***** SUPPLIED INFORMATION *****
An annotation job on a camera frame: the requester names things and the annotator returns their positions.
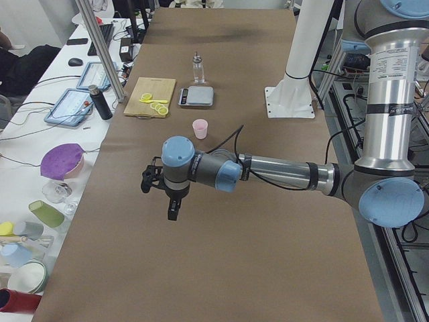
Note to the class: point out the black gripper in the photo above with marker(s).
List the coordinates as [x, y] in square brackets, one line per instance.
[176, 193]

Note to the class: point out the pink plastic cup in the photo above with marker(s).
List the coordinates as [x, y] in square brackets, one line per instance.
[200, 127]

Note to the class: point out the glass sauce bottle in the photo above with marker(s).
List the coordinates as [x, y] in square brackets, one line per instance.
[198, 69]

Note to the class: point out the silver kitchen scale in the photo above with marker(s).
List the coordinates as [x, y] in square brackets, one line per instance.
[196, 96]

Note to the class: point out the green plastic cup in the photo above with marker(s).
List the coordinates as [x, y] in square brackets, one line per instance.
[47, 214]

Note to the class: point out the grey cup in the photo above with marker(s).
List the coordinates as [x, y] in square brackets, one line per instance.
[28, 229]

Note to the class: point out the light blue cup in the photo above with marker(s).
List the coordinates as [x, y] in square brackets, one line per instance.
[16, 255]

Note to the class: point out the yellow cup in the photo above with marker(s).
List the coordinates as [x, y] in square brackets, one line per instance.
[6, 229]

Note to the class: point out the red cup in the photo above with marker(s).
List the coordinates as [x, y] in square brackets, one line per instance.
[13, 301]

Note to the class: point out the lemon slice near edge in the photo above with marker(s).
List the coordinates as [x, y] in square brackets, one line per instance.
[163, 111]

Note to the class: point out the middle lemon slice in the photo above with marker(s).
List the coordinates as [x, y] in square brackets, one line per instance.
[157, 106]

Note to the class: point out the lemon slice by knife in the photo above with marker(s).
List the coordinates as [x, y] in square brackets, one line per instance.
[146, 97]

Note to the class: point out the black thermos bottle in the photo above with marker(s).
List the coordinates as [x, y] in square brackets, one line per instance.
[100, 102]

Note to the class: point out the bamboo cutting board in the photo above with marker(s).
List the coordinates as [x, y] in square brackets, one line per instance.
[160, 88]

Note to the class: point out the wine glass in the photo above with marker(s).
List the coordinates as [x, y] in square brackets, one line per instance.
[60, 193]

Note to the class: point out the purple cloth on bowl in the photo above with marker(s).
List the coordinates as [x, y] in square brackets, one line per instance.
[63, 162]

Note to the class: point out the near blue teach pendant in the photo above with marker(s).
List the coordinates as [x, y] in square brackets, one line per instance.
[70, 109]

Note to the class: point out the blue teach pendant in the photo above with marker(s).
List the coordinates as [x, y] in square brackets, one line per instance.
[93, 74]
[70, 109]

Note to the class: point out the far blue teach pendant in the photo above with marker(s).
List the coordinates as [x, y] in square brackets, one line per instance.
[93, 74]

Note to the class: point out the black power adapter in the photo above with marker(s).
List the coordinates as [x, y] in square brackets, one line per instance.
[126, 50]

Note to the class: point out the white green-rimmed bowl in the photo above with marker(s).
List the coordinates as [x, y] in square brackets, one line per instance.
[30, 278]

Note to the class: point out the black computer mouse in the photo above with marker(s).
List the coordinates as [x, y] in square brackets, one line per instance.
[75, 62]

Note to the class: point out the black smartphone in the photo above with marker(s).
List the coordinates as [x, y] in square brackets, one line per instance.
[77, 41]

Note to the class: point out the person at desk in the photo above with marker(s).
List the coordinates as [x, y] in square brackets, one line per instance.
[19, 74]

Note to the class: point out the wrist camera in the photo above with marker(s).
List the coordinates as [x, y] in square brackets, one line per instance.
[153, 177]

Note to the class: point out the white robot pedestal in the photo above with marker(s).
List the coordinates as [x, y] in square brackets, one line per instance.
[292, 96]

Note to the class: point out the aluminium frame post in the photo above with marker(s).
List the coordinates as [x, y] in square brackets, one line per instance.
*****
### TASK DETAILS
Match on "green": copy every line in the records that has it.

### EXERCISE SOLUTION
Note to the class: point out the green plastic cup in the photo above with marker(s).
Note to the class: point out the white green-rimmed bowl in the photo above with marker(s).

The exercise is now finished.